Instructions to follow:
Say how many lines in the listing contain the string "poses", giving the number alone.

Provided data:
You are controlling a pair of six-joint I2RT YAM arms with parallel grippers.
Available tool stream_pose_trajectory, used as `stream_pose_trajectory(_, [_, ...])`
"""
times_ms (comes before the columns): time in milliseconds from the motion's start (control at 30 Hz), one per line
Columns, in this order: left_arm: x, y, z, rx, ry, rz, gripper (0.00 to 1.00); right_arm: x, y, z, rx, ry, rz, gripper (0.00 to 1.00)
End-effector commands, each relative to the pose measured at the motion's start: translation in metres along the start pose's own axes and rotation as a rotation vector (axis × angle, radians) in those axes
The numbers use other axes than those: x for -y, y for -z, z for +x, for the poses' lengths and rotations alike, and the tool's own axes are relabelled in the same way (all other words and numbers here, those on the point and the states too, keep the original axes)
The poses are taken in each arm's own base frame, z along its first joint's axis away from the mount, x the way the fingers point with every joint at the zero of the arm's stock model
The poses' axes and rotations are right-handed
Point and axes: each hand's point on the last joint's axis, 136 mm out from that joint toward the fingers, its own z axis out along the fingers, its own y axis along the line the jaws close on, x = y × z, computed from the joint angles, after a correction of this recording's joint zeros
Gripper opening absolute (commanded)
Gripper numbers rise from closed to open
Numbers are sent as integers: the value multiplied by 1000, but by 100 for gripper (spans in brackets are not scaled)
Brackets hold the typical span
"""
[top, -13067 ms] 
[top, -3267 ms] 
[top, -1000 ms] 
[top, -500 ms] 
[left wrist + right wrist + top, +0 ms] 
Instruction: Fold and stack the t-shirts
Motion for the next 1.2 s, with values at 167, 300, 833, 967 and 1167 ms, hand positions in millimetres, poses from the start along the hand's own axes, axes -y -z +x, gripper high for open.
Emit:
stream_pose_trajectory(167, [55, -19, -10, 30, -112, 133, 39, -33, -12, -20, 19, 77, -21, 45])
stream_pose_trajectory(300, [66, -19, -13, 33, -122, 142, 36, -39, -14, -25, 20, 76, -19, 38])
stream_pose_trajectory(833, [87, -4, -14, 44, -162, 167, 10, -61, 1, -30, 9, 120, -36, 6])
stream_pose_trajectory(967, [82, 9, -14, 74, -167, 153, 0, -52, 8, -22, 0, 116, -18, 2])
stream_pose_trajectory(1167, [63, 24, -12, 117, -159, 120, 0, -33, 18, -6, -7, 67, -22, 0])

Solution to this exercise:
4